### WHAT IS EXPECTED
The reply must consist of the complete listing, reproduced exactly, with no images included.

### INPUT DATA
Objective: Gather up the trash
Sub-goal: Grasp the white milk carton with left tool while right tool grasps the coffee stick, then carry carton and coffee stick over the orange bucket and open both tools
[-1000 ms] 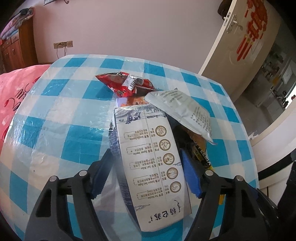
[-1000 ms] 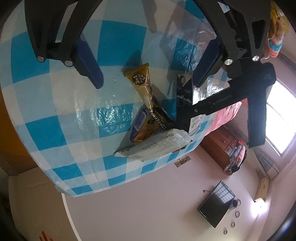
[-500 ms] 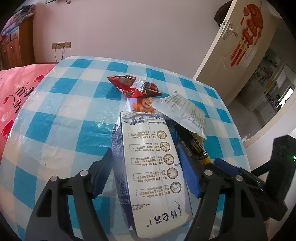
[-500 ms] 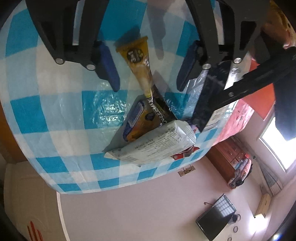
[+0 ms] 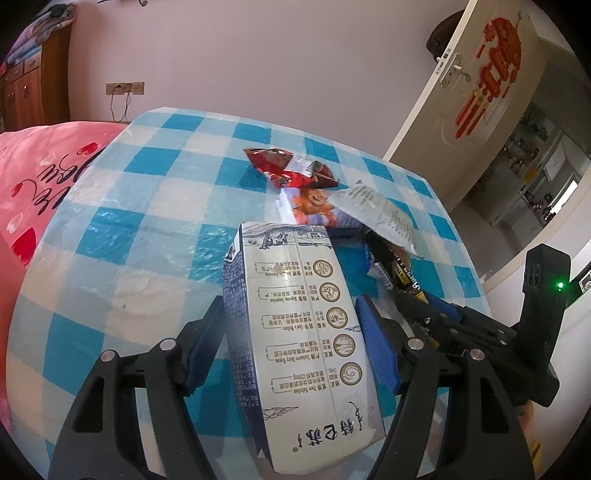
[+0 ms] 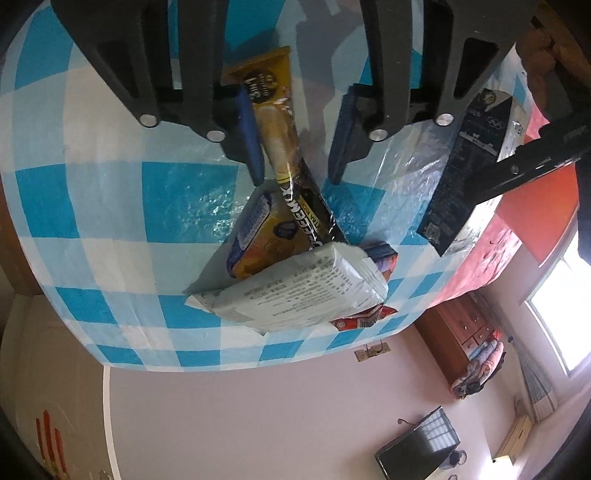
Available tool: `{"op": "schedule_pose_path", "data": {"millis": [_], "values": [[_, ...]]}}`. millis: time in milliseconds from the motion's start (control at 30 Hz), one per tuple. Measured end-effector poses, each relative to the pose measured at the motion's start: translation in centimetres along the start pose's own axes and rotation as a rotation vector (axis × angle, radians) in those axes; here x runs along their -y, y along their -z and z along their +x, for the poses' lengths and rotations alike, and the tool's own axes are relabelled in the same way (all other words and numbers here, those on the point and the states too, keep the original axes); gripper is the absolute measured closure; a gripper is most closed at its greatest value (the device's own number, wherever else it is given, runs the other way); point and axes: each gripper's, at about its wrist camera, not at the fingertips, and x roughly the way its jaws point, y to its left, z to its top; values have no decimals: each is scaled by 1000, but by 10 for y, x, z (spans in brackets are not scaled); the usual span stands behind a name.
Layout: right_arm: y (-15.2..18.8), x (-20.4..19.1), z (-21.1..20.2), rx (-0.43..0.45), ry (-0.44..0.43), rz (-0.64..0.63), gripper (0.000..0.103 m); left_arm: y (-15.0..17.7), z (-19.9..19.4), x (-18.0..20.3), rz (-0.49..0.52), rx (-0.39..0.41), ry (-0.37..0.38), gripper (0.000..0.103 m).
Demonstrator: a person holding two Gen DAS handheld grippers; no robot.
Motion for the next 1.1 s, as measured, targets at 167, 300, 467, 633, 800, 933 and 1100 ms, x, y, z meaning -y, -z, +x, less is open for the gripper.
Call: {"op": "schedule_pose_path", "data": {"millis": [167,300,467,633,800,933,1100], "values": [[5,-5,-2,-3,2,-13,74,5,-8,-10,-5,4,8,32],[11,-10,-3,-2,-5,-24,81,9,-15,-15,0,11,9,32],[21,-11,-7,-5,-30,-1,87,16,-22,-20,13,16,8,32],[30,-14,-12,-11,-52,24,90,24,-32,-26,21,15,15,32],[42,-16,-19,-18,-108,78,91,29,-41,-30,32,21,24,32],[48,-20,-29,-16,-173,125,91,33,-48,-32,37,23,32,32],[48,-28,-40,-11,-242,159,91,35,-58,-34,42,37,35,32]]}}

### PROBLEM SOLUTION
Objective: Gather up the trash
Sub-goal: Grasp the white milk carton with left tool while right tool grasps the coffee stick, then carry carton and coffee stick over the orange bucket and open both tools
[-1000 ms] 
[-1000 ms] 
[-500 ms] 
[-500 ms] 
[+0 ms] 
[+0 ms] 
Available tool: `{"op": "schedule_pose_path", "data": {"millis": [_], "values": [[_, ...]]}}`. millis: time in milliseconds from the motion's start (control at 30 Hz), one per tuple. Measured end-effector poses, each relative to the pose measured at the motion's start: translation in centimetres along the start pose's own axes and rotation as a rotation vector (axis × angle, radians) in those axes; here x runs along their -y, y along their -z and z along their +x, for the poses' lengths and rotations alike, and the tool's own axes are relabelled in the same way (all other words and numbers here, those on the point and the states too, keep the original axes); gripper is the absolute measured closure; a gripper is most closed at its greatest value (the device's own number, wherever else it is given, runs the other way); point and axes: each gripper's, at about its wrist camera, not at the fingertips, and x roughly the way its jaws point, y to its left, z to its top; values have no decimals: each is scaled by 1000, but by 10 for y, x, z (spans in brackets are not scaled); the usual span stands behind a name.
Layout: right_arm: y (-15.2..18.8), x (-20.4..19.1), z (-21.1..20.2), rx (-0.43..0.45), ry (-0.44..0.43), rz (-0.64..0.63), gripper (0.000..0.103 m); left_arm: y (-15.0..17.7), z (-19.9..19.4), x (-18.0..20.3), rz (-0.49..0.52), rx (-0.39..0.41), ry (-0.37..0.38), gripper (0.000..0.103 m).
Demonstrator: a person holding two Gen DAS handheld grippers; no robot.
Motion for the next 1.1 s, as measured, targets at 167, 300, 467, 633, 800, 933 and 1100 ms, x, y, z meaning -y, -z, +x, less is open for the gripper.
Call: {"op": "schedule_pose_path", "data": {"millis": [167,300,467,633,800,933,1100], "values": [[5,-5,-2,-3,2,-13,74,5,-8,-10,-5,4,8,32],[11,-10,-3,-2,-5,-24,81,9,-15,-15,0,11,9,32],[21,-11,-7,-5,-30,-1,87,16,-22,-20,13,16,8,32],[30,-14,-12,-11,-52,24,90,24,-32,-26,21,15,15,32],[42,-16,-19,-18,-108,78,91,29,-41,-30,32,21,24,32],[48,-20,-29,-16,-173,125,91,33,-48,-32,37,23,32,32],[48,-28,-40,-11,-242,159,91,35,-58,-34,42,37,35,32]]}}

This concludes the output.